Mediale Grenzen hinter sich lassen
Ohne jegliche Scheu vor Genregrenzen nutzte Conrad Musik, Film, Malerei und Konzeptkunst für seine avantgardistischen Projekte, die so unkonventionell waren wie seine Lehrmethoden an der University of Buffalo, mit denen er „den Leuten wenigstens beibringen konnte, wie sie nicht produktiv arbeiten“: Zelluloid, pochiert, eingekocht, mariniert und in Einmachgläsern ausgestellt; diese hauswirtschaftliche Herangehensweise ans „Filme machen“ dokumentiert seine Videoarbeit Pickled Film.

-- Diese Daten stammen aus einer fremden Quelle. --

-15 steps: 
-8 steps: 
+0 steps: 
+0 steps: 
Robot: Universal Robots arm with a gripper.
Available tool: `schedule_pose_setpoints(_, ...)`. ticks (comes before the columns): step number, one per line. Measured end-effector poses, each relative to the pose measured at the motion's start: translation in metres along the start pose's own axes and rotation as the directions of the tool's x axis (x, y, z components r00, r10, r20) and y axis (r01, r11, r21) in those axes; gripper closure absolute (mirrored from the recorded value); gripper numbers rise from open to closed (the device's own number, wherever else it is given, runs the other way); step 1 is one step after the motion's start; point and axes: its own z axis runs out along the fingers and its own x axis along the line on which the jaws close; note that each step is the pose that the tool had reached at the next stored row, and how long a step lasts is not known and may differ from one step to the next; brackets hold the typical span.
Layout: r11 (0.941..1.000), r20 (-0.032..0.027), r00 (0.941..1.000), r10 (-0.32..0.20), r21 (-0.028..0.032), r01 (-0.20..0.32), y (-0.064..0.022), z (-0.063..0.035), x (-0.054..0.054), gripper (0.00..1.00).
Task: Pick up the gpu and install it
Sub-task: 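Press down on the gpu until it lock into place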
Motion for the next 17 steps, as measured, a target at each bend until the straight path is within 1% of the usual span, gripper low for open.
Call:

Mit Yellow Movie deutet er stattdessen ein Stück Wand und seine zeitliche Veränderung zum längsten Film der Welt um und brachte MoMa-Direktor Philippe Vergne in Erklärungsnot: Wenn dieses filmische Werk so bedeutend wäre, wollte die Ankaufskommission wissen, warum sei es dann so billig.
Und schlussendlich nutzt er die Macht der Massenmedien, um den Massen die Medien zurückzugeben: In seinem Projekt „Studio of the Streets“ befragte er wahllos Menschen vor Buffalo Citys Rathaus nach ihren aktuellen Gedanken, Gefühlen, Ideen. Die Aufnahmen der überraschenden Einfälle zeugen von Authentizität, aber im gleichen Maß auch von Künstlichkeit, ein Dualismus, der Conrads anarchistischer Kunst inhärent ist, ihren Humor und ihre Dynamik ausmacht. Dabei sind seine Arbeiten mal politisch explizit, mal minimalistisch-abstrakt.
Hubby, der seit 1994 Tony Conrad mit der Kamera begleitet hat, schafft dadurch eine Nähe, die er mit vielen Anekdoten von Zeitzeugen, Freunden und Bewunderern wie Jeff Hunt, Moby, Tony Oursler und Jennifer Walshe zu einem gelungenen und sehenswerten Künstlerporträt verquickt. Eine Dokumentation, die sein Objekt zum Subjekt macht, und damit weitaus authentischer und angemessener als ein extravagantes Denkmal, wie es Pappi Corsicato seinem engen Freund Julian Schnabel in Julian Schnabel: A Private Portrait setzt.